Maternal Factors Induces Autism-like Phenotypes in Mice

Friday, May 12, 2017: 5:00 PM-6:30 PM
Golden Gate Ballroom (Marriott Marquis Hotel)
J. R. Huh, Department of Medicine, Division of Infectious Diseases and Immunology, University of Massachusetts Medical School, Worcester, MA

 Human epidemiological studies point to a critical role for immune dysregulation in maternal womb as a risk factor in Autism Spectrum Disorder (ASD). This observation, coined maternal immune activation (MIA), has been modeled in mice by inducing inflammation in pregnant dams. However, The immune cell populations critical in the MIA model have not been identified


We tested whether inflammatory T helper cells producing interleukin-17 (Th17 cells) are necessary for MIA-associated phenotypes.

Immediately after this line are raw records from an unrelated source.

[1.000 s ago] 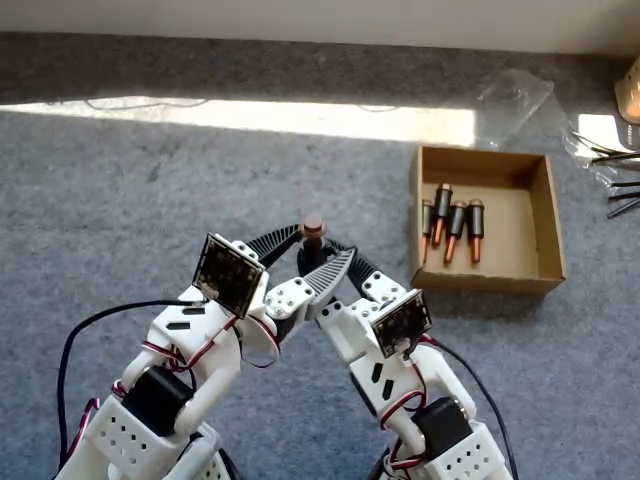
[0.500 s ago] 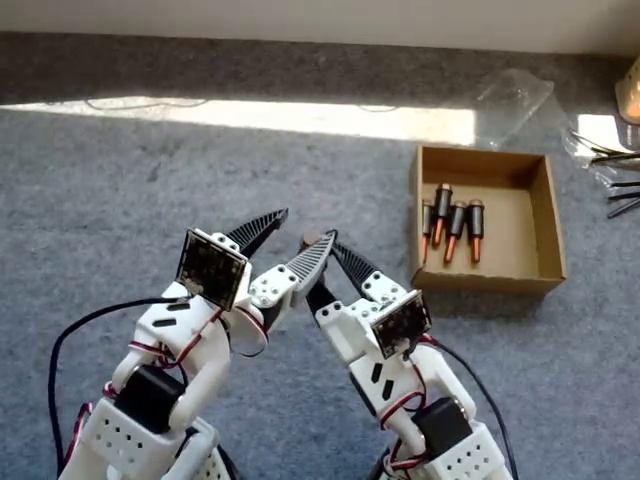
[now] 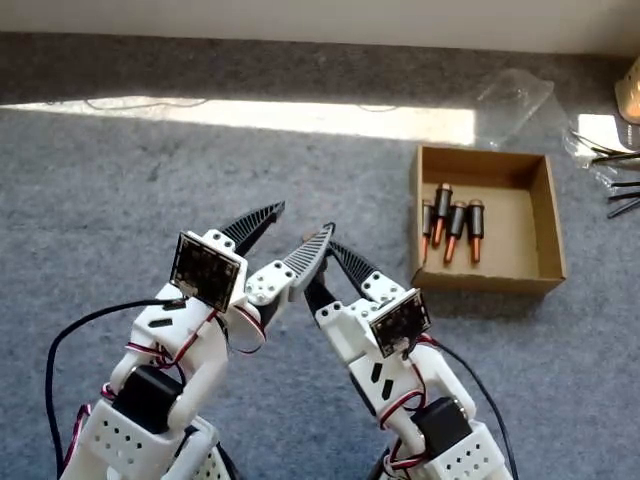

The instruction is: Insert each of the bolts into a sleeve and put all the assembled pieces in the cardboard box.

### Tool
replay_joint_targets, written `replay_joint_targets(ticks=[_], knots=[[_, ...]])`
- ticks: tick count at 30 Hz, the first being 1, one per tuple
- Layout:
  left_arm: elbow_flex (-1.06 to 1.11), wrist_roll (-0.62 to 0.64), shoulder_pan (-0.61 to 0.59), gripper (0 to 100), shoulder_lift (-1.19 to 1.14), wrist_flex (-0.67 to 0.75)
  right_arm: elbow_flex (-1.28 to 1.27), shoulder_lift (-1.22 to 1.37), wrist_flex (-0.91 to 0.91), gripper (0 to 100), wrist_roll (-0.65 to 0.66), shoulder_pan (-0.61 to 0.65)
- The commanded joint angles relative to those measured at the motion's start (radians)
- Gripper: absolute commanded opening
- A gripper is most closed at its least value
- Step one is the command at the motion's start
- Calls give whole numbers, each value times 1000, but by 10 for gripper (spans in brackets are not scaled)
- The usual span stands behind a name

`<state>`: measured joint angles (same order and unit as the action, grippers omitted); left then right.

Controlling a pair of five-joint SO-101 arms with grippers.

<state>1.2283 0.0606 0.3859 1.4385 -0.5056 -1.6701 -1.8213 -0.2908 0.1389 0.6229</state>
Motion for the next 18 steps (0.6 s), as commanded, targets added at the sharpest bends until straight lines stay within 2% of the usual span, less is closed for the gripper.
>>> replay_joint_targets(ticks=[1,8,13,18], knots=[[-67,-2,-105,197,16,23,-96,-8,1,4,8,-10],[-64,-3,-282,77,16,26,-96,-8,2,4,8,-48],[-27,-3,-383,37,16,26,-96,-8,2,4,8,-50],[12,-3,-435,5,16,23,-96,-8,1,4,8,-50]])
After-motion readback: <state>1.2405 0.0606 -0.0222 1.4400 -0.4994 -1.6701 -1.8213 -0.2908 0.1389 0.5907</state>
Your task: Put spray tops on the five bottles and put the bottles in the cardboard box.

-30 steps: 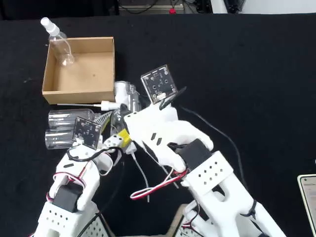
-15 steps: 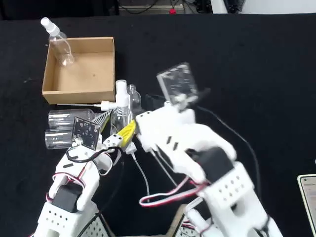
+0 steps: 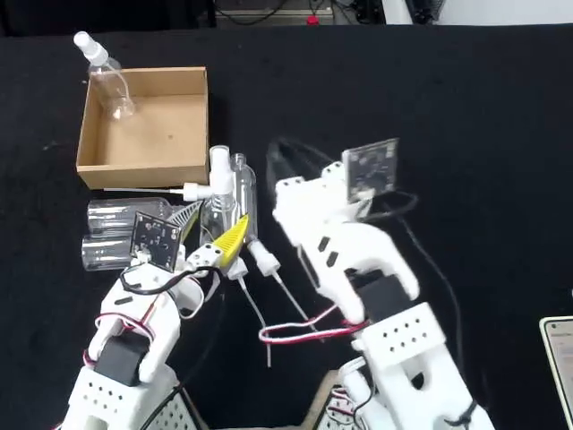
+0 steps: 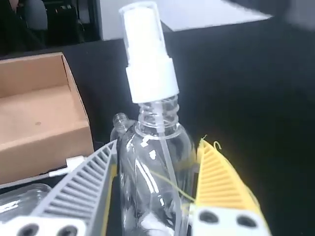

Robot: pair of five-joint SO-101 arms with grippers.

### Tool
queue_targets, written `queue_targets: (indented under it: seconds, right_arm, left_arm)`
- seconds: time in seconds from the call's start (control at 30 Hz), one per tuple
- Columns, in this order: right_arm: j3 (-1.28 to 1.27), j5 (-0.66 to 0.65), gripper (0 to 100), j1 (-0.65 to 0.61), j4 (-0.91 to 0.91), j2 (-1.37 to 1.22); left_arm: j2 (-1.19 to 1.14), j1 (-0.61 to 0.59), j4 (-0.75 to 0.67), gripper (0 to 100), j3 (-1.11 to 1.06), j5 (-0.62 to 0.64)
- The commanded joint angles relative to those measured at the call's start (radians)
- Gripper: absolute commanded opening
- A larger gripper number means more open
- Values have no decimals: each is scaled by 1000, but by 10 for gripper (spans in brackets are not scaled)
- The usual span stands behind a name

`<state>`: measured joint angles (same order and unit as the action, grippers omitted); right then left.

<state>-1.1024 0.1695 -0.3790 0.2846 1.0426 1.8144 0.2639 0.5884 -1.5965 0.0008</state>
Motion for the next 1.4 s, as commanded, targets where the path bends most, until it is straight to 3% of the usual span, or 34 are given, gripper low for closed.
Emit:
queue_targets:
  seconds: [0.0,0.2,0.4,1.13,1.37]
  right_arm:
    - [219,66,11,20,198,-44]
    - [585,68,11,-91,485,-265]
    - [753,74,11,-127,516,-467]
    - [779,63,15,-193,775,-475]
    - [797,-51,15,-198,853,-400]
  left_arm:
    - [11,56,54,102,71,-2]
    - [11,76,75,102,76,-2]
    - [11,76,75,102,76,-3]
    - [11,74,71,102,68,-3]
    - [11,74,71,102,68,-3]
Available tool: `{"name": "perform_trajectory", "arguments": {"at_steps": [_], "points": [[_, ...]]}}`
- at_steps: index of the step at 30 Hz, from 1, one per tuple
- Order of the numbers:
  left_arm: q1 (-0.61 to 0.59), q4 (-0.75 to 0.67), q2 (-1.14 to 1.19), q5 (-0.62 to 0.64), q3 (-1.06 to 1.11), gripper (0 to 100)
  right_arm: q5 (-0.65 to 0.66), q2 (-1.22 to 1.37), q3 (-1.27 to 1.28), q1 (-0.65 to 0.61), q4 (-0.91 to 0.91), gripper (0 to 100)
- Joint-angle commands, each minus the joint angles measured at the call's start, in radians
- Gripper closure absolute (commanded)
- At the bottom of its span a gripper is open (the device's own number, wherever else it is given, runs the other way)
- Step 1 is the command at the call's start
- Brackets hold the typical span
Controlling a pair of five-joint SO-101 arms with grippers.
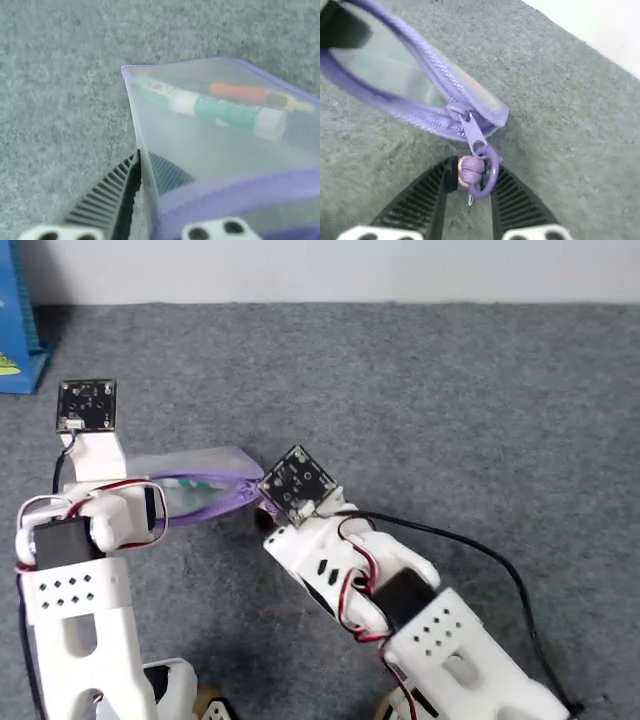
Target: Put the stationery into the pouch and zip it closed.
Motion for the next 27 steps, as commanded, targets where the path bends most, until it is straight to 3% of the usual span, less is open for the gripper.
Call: {"name": "perform_trajectory", "arguments": {"at_steps": [1, 4, 7, 11, 17, 27], "points": [[0.012, -0.063, -0.015, -0.012, -0.012, 98, 0.049, -0.079, -0.015, 0.002, 0.059, 99.1], [0.031, -0.104, -0.015, -0.054, -0.013, 98, 0.068, -0.116, -0.015, -0.002, 0.104, 99.1], [0.083, -0.135, -0.015, -0.176, -0.013, 98, 0.103, -0.151, -0.017, -0.047, 0.159, 99.1], [0.166, -0.181, -0.011, -0.288, -0.013, 91, 0.110, -0.209, -0.018, -0.117, 0.228, 99.1], [0.330, -0.265, -0.009, -0.292, -0.013, 78, 0.110, -0.320, -0.018, -0.127, 0.343, 99.1], [0.555, -0.288, -0.012, -0.212, -0.122, 77, 0.100, -0.492, -0.012, -0.127, 0.489, 99.1]]}}
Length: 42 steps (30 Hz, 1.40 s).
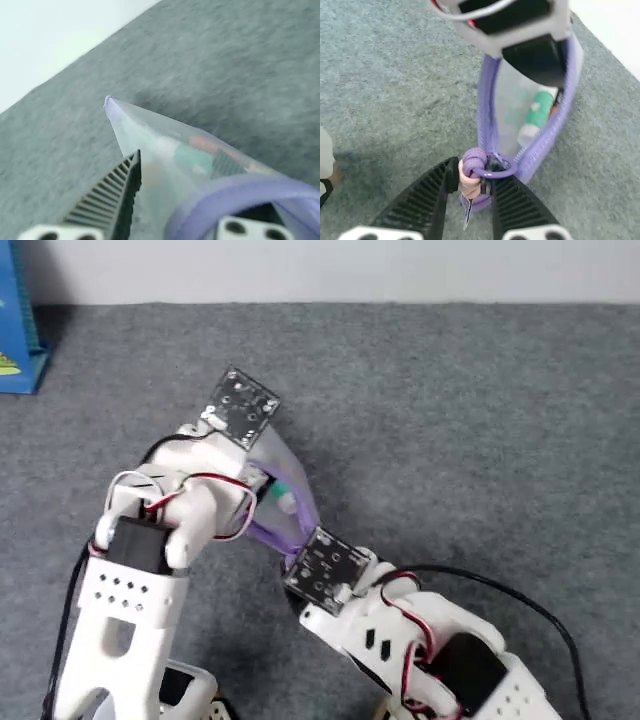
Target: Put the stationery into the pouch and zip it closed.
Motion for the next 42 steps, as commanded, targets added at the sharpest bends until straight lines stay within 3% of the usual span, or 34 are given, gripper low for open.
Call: {"name": "perform_trajectory", "arguments": {"at_steps": [1, 11, 30, 36, 42], "points": [[0.078, -0.020, -0.014, 0.046, -0.117, 77, -0.012, -0.045, -0.014, -0.012, 0.015, 99.1], [0.160, -0.017, -0.017, 0.048, -0.220, 77, -0.032, -0.054, -0.012, -0.010, 0.042, 99.1], [0.170, 0.379, -0.017, 0.048, -0.618, 77, -0.025, -0.081, -0.021, 0.163, 0.085, 99.1], [0.091, 0.451, -0.011, 0.035, -0.618, 77, -0.005, -0.272, -0.020, 0.165, 0.185, 99.1], [0.069, 0.488, -0.015, -0.118, -0.450, 77, 0.061, -0.446, -0.021, 0.272, 0.314, 99.1]]}}
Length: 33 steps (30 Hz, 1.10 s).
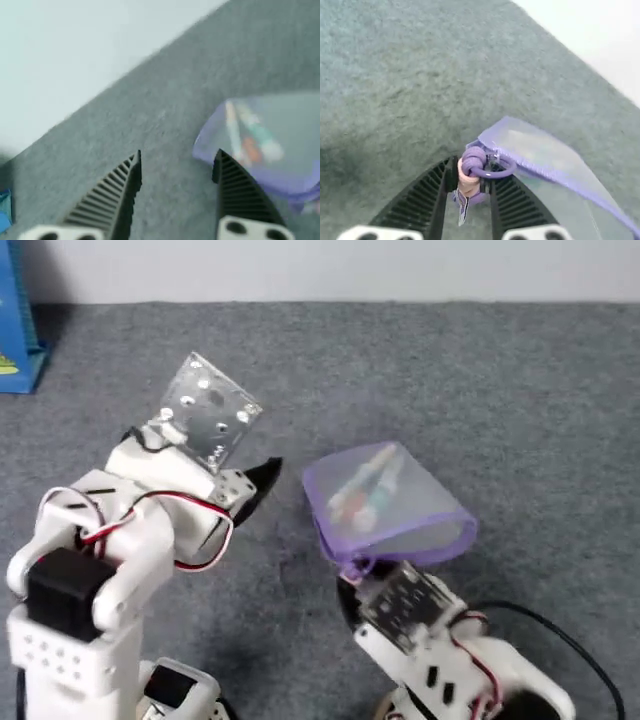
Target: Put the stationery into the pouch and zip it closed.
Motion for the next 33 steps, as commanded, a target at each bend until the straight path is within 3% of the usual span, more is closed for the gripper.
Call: {"name": "perform_trajectory", "arguments": {"at_steps": [1, 12, 16, 20, 27, 33], "points": [[0.023, 0.018, -0.015, -0.078, 0.093, 77, 0.046, -0.084, -0.020, 0.085, 0.027, 99.1], [0.245, 0.032, -0.015, -0.080, 0.262, 74, 0.063, -0.082, -0.158, 0.142, 0.067, 99.1], [0.350, 0.012, -0.015, -0.008, 0.298, 74, 0.063, -0.087, -0.160, 0.142, 0.068, 99.1], [0.419, -0.109, -0.015, 0.041, 0.378, 74, 0.061, -0.091, -0.161, 0.142, 0.067, 99.1], [0.422, -0.367, -0.015, 0.058, 0.549, 74, 0.057, -0.091, -0.161, 0.140, 0.067, 99.1], [0.419, -0.448, -0.017, 0.106, 0.582, 74, 0.057, -0.091, -0.161, 0.137, 0.081, 99.1]]}}
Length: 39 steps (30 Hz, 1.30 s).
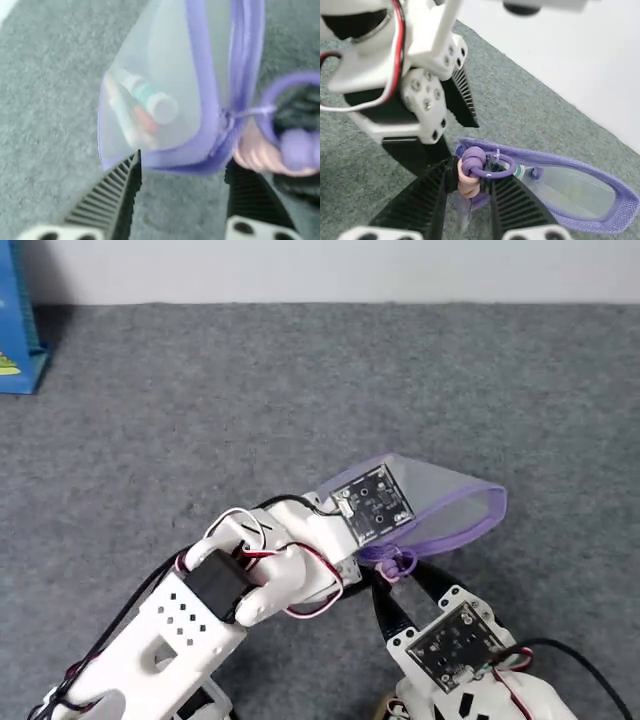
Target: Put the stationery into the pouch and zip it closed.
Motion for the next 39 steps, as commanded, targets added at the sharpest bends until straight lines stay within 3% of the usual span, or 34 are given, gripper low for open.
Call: {"name": "perform_trajectory", "arguments": {"at_steps": [1, 15, 23, 31, 39], "points": [[-0.002, -0.048, -0.018, 0.021, -0.015, 74, 0.005, -0.001, -0.064, 0.002, 0.013, 99.1], [0.006, -0.101, -0.018, 0.021, -0.013, 86, 0.008, -0.002, -0.064, 0.007, 0.013, 99.1], [0.144, -0.170, -0.163, 0.023, 0.065, 92, 0.005, -0.002, -0.064, 0.007, 0.013, 99.1], [0.137, -0.265, -0.460, 0.025, 0.254, 92, 0.002, -0.002, -0.064, 0.005, 0.013, 99.1], [0.138, -0.285, -0.456, 0.034, 0.291, 92, -0.028, -0.001, -0.064, 0.001, 0.012, 99.1]]}}
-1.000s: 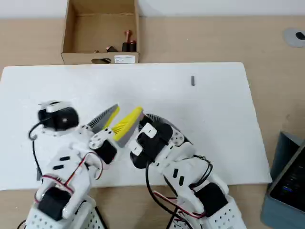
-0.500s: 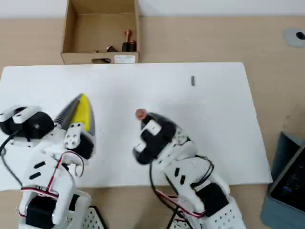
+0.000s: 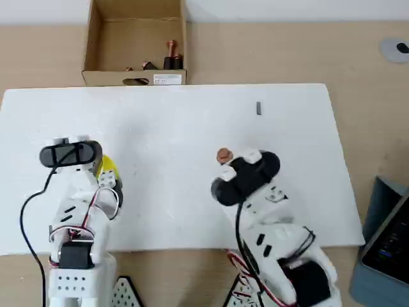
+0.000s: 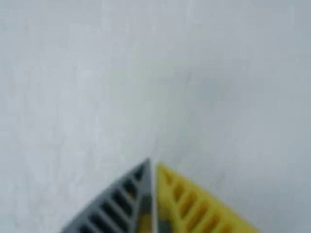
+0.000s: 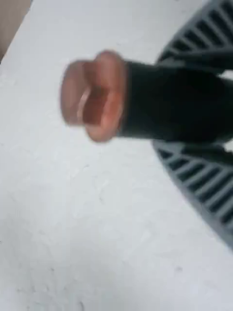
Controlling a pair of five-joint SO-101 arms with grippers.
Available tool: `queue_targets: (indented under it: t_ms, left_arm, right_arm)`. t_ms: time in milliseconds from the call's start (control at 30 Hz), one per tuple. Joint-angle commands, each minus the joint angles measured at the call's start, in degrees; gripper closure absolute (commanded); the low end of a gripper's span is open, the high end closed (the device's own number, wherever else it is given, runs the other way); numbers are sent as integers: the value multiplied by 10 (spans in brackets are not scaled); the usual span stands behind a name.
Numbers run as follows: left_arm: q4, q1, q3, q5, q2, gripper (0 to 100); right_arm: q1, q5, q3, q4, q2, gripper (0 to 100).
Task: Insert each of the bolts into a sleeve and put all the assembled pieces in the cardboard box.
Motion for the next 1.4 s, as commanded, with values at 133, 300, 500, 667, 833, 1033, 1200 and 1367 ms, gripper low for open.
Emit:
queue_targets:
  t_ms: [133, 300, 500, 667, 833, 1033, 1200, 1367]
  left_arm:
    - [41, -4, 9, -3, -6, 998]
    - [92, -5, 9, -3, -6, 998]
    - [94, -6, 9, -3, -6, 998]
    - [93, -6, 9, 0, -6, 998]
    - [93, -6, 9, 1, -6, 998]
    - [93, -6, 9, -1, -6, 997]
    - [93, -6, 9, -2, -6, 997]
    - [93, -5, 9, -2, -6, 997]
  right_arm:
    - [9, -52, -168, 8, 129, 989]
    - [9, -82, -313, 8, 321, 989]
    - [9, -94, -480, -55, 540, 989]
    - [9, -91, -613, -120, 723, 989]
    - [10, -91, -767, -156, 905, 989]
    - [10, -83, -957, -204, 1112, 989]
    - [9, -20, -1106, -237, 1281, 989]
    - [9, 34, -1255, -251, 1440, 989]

We used both genetic mutants and blocking antibodies to investigate the roles of maternal Th17 cell pathway in promoting MIA associated phenotypes.


T cell-specific inactivation of RORγt in mothers (thus selectively removing Th17 cells in pregnant mothers) protected from induction of MIA-dependent behavioral phenotypes in offspring. In addition, we found that MIA leads to abnormal cortical phenotypes in offspring and this malformation is fully rescued by inhibiting the maternal Th17 cell pathway. We also showed that the receptor for IL-17 (IL-17Ra) is expressed in the developing fetal brain and its expression is increased in the cortex upon MIA.


These observations collectively suggest a hypothesis that uncontrolled activation of IL-17Ra expressed in fetal brain induces abnormal cortical development and these structural abnormalities may be an underlying cause of the MIA-dependent autism-like phenotypes.